» What you need to do:
The copy should hold only the line containing "7: (230, 300)" and the lines after it through the end of the material, each exact, with no pictures.

» Data listing:

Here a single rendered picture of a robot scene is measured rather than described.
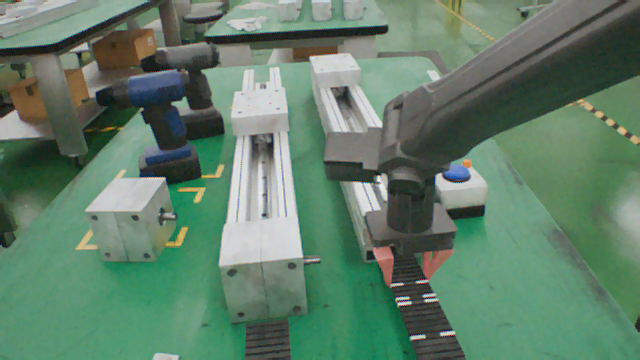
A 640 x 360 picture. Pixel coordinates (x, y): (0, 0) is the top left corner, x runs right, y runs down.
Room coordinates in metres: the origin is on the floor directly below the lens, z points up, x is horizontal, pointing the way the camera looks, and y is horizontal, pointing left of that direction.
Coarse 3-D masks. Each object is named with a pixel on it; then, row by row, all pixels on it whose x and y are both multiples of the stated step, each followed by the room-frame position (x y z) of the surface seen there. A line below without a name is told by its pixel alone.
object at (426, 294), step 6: (396, 294) 0.44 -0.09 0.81; (402, 294) 0.44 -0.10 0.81; (408, 294) 0.44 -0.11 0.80; (414, 294) 0.44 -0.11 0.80; (420, 294) 0.44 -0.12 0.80; (426, 294) 0.44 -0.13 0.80; (432, 294) 0.44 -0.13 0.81; (396, 300) 0.43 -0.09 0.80; (402, 300) 0.43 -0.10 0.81; (408, 300) 0.43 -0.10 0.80; (414, 300) 0.43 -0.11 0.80; (420, 300) 0.43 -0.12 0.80
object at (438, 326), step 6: (408, 324) 0.38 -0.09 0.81; (414, 324) 0.38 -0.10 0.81; (420, 324) 0.38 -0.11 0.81; (426, 324) 0.38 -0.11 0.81; (432, 324) 0.38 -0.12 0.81; (438, 324) 0.38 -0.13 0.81; (444, 324) 0.38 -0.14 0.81; (408, 330) 0.38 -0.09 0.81; (414, 330) 0.37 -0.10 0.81; (420, 330) 0.37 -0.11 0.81; (426, 330) 0.37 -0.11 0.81; (432, 330) 0.37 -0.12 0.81; (438, 330) 0.37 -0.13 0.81; (444, 330) 0.37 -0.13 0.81; (450, 330) 0.37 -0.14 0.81
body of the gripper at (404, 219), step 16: (400, 192) 0.46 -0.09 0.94; (432, 192) 0.46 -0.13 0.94; (400, 208) 0.46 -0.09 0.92; (416, 208) 0.45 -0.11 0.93; (432, 208) 0.46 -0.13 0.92; (368, 224) 0.48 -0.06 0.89; (384, 224) 0.47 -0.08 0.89; (400, 224) 0.46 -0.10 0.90; (416, 224) 0.45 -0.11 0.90; (432, 224) 0.47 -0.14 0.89; (448, 224) 0.46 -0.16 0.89; (384, 240) 0.44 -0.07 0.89; (400, 240) 0.45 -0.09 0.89
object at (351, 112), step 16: (320, 96) 1.08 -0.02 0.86; (336, 96) 1.12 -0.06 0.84; (352, 96) 1.05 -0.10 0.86; (320, 112) 1.11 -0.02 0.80; (336, 112) 0.94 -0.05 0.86; (352, 112) 1.03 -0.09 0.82; (368, 112) 0.92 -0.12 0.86; (336, 128) 0.85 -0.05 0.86; (352, 128) 0.91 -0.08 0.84; (384, 176) 0.72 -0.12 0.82; (352, 192) 0.64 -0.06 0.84; (368, 192) 0.60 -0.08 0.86; (384, 192) 0.64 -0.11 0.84; (352, 208) 0.64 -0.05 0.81; (368, 208) 0.55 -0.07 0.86; (384, 208) 0.59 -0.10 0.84; (368, 240) 0.55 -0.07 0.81; (368, 256) 0.55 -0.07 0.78; (416, 256) 0.55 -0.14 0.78
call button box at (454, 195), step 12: (468, 168) 0.70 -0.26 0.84; (444, 180) 0.66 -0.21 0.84; (456, 180) 0.65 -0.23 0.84; (468, 180) 0.65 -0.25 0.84; (480, 180) 0.65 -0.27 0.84; (444, 192) 0.63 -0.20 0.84; (456, 192) 0.63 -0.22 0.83; (468, 192) 0.63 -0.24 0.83; (480, 192) 0.63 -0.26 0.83; (444, 204) 0.63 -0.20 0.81; (456, 204) 0.63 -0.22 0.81; (468, 204) 0.63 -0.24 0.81; (480, 204) 0.63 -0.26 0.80; (456, 216) 0.63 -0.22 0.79; (468, 216) 0.63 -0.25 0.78
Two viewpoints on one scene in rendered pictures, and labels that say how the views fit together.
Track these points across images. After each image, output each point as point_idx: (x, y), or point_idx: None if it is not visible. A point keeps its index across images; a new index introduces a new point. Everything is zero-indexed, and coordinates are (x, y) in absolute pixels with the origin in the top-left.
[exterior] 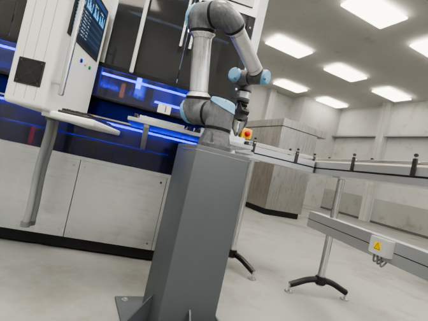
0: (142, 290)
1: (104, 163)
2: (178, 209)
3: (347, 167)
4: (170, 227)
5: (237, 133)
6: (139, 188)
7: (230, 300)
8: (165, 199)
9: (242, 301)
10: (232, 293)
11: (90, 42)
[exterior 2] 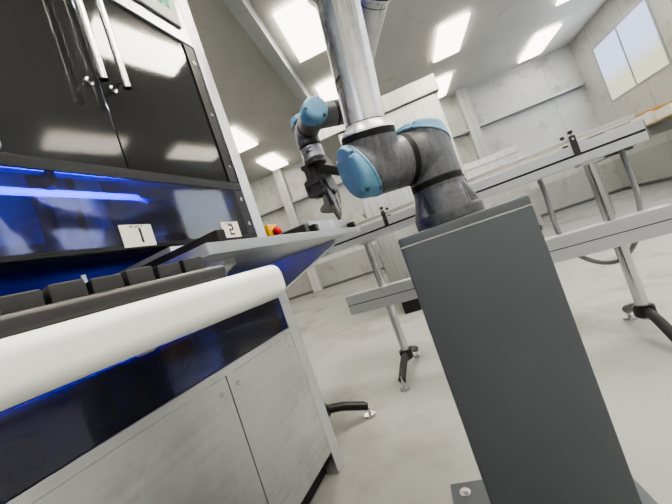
0: None
1: (48, 486)
2: (550, 343)
3: (378, 224)
4: (541, 393)
5: (341, 213)
6: (191, 448)
7: (443, 450)
8: (245, 419)
9: (442, 436)
10: (417, 443)
11: None

» Task response:
7: (230, 300)
8: (165, 199)
9: (242, 301)
10: (232, 293)
11: (90, 42)
[exterior 2] 
0: None
1: (48, 486)
2: (550, 343)
3: (378, 224)
4: (541, 393)
5: (341, 213)
6: (191, 448)
7: (443, 450)
8: (245, 419)
9: (442, 436)
10: (417, 443)
11: None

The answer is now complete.